• [Exercise description]: Your task is to find every line of the data that holds the string "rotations" and copy it.

+++ Given information +++

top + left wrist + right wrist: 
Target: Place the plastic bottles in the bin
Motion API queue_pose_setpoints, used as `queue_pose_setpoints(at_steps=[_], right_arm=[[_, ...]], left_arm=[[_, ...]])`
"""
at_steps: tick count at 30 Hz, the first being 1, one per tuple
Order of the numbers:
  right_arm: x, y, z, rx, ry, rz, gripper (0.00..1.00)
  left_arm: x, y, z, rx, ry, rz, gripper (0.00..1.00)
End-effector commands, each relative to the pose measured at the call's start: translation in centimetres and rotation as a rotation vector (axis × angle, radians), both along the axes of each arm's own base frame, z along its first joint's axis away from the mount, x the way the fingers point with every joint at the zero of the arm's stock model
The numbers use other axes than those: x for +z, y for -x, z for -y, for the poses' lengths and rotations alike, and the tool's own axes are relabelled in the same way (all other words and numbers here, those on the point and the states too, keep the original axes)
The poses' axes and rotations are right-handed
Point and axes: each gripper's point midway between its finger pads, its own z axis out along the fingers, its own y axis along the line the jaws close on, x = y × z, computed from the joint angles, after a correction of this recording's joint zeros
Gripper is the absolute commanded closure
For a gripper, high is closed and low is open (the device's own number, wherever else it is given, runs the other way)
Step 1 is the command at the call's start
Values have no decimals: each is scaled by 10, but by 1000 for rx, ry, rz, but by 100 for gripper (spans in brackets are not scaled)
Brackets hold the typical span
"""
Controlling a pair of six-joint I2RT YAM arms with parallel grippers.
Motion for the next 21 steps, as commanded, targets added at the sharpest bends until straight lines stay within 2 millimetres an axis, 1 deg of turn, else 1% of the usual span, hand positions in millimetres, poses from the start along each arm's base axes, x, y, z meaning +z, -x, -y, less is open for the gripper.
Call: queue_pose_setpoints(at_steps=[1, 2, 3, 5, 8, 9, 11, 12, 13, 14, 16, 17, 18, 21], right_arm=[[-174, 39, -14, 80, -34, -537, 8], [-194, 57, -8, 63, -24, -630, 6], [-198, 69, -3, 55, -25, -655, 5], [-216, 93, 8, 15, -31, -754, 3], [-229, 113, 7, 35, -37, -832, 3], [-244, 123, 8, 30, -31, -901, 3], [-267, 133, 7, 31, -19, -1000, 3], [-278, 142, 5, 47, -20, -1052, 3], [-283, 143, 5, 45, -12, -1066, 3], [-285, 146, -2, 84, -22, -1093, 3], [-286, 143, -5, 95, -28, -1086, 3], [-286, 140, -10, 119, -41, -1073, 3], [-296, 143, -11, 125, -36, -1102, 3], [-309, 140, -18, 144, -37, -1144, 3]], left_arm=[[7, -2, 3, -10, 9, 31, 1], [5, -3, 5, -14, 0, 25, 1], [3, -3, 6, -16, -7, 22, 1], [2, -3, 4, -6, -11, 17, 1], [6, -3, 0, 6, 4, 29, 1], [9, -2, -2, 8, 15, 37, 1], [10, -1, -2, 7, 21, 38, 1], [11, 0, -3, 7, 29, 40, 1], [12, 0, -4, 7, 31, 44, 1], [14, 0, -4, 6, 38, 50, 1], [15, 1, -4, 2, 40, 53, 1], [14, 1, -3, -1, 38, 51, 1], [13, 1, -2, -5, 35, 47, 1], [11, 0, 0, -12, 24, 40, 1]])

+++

• [Answer to this exercise]:
The numbers use other axes than those: x for +z, y for -x, z for -y, for the poses' lengths and rotations alike, and the tool's own axes are relabelled in the same way (all other words and numbers here, those on the point and the states too, keep the original axes)
The poses' axes and rotations are right-handed

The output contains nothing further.